Classification of Multi-class Daily Human Motion using Discriminative Body Parts and Sentence Descriptions
Int J Comput Vis
Classification of Multi-class Daily Human Motion using Discriminative Body Parts and Sentence Descriptions
Yusuke Goutsu 0 1 2 3
Wataru Takano 0 1 2 3
Yoshihiko Nakamura 0 1 2 3
0 Center for Mathematical Modeling and Data Science, Osaka University , 1-3 Machikaneyamacho, Toyonaka-shi, Osaka , Japan
1 Computer Vision Research Group, Advanced Industrial Science and Technology (AIST) , Central 1, 1-1-1 Umezono, Tsukuba, Ibaraki , Japan
2 Communicated by Koichi Kise
3 Mechano-Informatics, University of Tokyo , 7-3-1 Hongo, Bunkyo-ku, Tokyo , Japan
In this paper, we propose a motion model that focuses on the discriminative parts of the human body related to target motions to classify human motions into specific categories, and apply this model to multi-class daily motion classifications.

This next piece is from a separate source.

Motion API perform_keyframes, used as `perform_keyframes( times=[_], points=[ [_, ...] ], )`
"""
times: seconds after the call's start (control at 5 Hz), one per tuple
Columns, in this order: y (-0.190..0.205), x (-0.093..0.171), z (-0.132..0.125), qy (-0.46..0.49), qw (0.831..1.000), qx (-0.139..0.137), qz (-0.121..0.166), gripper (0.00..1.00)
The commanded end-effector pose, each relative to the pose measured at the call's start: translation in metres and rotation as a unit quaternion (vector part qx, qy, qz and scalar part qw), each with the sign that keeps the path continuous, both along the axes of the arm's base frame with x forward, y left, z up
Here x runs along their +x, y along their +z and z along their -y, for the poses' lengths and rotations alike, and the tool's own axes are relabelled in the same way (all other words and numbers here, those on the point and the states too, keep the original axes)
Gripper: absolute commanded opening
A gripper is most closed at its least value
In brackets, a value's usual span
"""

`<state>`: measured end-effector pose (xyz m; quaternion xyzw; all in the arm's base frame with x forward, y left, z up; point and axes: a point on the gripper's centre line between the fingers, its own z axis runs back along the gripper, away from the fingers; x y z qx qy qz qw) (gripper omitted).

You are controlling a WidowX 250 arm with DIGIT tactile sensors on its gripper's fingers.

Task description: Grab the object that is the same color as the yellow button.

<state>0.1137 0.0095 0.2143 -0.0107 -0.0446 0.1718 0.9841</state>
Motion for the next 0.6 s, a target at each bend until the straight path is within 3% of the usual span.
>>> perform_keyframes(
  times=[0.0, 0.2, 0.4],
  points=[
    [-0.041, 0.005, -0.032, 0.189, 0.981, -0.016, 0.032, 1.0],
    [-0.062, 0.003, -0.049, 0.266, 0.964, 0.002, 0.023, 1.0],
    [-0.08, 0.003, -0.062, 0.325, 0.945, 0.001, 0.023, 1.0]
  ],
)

We extend this model to a motion recognition system which generates multiple sentences associated with human motions. The motion model is evaluated with the following four datasets acquired by a Kinect sensor or multiple infrared cameras in a motion capture studio: UCFkinect; UT-kinect; HDM05-mocap; and YNL-mocap. We also evaluate the sentences generated from the dataset of motion and language pairs. The experimental results indicate that the motion model improves classification accuracy and our approach is better than other state-of-the-art methods for specific datasets, including human-object interactions with variations in the duration of motions, such as daily human motions. We achieve a classification rate of 81.1% for multi-class daily motion classifications in a non cross-subject setting. Additionally, the sentences generated by the motion recognition system are semantically and syntactically appropriate for the description of the target motion, which may lead to human-robot interaction using natural language.

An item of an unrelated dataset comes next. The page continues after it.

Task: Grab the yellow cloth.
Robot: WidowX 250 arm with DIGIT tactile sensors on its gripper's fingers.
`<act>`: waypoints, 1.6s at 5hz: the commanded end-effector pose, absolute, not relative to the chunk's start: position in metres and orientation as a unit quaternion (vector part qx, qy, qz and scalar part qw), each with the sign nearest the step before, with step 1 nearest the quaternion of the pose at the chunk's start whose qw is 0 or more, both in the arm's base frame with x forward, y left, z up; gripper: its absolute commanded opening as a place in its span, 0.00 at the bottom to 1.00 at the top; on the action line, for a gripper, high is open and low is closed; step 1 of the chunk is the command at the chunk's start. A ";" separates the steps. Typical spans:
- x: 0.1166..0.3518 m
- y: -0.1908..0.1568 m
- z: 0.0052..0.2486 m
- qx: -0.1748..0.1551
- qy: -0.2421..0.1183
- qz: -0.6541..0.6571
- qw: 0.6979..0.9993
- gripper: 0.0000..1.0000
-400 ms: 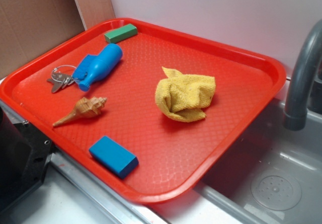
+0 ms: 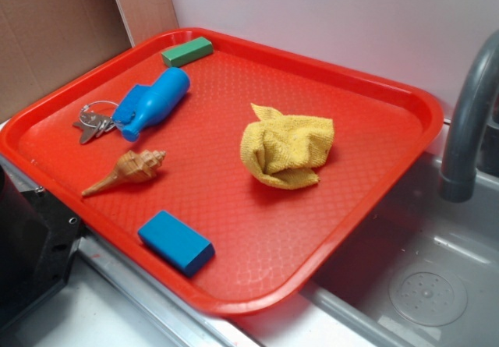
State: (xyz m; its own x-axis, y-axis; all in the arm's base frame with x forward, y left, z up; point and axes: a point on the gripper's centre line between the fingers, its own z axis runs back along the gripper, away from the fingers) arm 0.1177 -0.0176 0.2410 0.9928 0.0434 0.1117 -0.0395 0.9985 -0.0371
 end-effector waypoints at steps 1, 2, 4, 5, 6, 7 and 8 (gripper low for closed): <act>0.162 -0.087 0.199 -0.039 -0.106 -0.103 0.988 1.00; 0.188 -0.111 0.165 -0.035 -0.110 -0.180 0.977 1.00; 0.223 -0.135 0.085 -0.031 -0.063 -0.241 0.968 1.00; 0.232 -0.141 0.042 -0.003 -0.032 -0.253 0.967 1.00; 0.229 -0.121 0.034 0.003 -0.008 -0.217 0.976 0.00; 0.229 -0.098 0.027 0.033 -0.001 -0.180 0.983 0.00; 0.229 -0.081 0.045 0.041 -0.010 -0.147 0.988 0.00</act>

Hidden Markov model; Fisher vector; Multiple kernel learning; Motion classification; Multi-class; Sentence description
1 Introduction
As the result of a change of social demand from industrial
uses to service uses, robots and systems have become more
intelligent and are a familiar presence in our daily lives.

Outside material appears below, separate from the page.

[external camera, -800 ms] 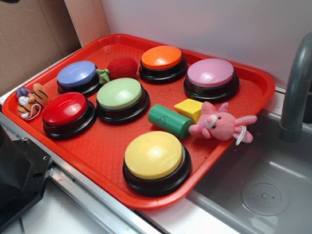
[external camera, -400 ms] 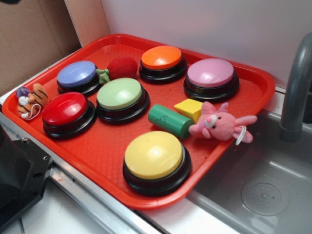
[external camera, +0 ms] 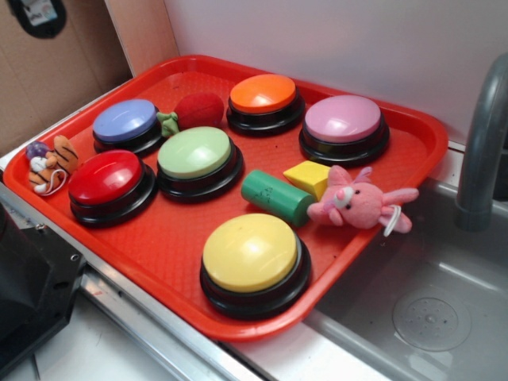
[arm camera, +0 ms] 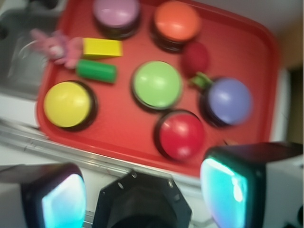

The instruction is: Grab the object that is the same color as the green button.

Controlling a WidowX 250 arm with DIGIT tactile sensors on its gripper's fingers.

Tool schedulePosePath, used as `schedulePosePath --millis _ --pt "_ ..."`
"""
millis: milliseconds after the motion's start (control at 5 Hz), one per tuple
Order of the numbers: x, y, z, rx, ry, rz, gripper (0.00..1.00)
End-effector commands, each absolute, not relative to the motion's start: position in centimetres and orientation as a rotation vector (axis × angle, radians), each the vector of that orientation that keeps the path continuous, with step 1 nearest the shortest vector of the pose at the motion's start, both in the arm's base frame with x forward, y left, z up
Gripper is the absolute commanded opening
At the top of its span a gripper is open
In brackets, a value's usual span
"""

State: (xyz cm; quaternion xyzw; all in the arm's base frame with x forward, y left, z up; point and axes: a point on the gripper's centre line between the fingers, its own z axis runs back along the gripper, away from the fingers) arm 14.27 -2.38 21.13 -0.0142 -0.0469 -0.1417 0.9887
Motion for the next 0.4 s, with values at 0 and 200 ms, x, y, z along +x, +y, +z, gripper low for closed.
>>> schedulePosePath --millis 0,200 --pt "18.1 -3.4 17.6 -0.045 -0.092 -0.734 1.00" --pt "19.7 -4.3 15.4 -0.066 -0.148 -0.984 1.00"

Along with this change, intelligent robots and systems used in
human living areas should be expected to have the abilities to
observe humans closely, understand human behavior, grasp
their intentions and give proper livelihood support.
Classifying daily human motions into specific categories plays an
important role because a failure to do so could cause danger
or inconvenience to humans.
An intuitive and common method to represent human
motions is to use sequences of skeleton configurations.
Optical motion capture systems provide accurate 3D skeleton
markers of motion by using multiple infrared cameras. These
systems are limited to use in motion capture studios and
subjects have to wear cumbersome devices while performing
motions. However, the release of low-cost and marker-less
motion sensors, such as the Kinect developed by Microsoft,
has recently made skeleton-position extractions much easier
and more practical for skeleton-based motion classification
(Shotton et al. 2013)
.
Presti and Cascia (2016)
have reviewed
the many works related to skeleton-based motion
classification.
In this context, we proceed on the basis of the
following two findings. First, local motion features derived from
discriminative parts of human body are more useful than a
global motion feature derived from the whole body. This is
because the discriminative body parts are different
according to the target motion. For example, the “punch” motion
mainly uses one arm, the “clap” motion mainly uses both
arms and the “run” motion mainly uses both legs. Second, it
is also desirable to classify daily human motions
systematically to focus on the discriminative body parts related to the
target motion. This is because human motion is an
interaction between objects in the environment and the body parts
in contact with them. For example, the relationship between
the positions of a hand and the face becomes important in the
“make a phone call” or “drink water” motions because of the
contact between an object and an ear or the mouth,
respectively. However, simply classifying human motions cannot
directly lead to behavior supports. A connection to other
information is also required for the highly intelligent
processing referred to as “motion recognition”. Here, humans
are different from other animals in that they can understand
the real world using natural language and engage in complex
communication with others. In order to understand the real
world in the same way, it is important for intelligent robots
and systems to link the real world with natural language.
Therefore, we also use the properties of natural language,
which has the benefits of scalability due to the usage of
largescale language corpora and interpretability by humans. By
connecting human motions to common words, motion
classification expands to include a (...truncated)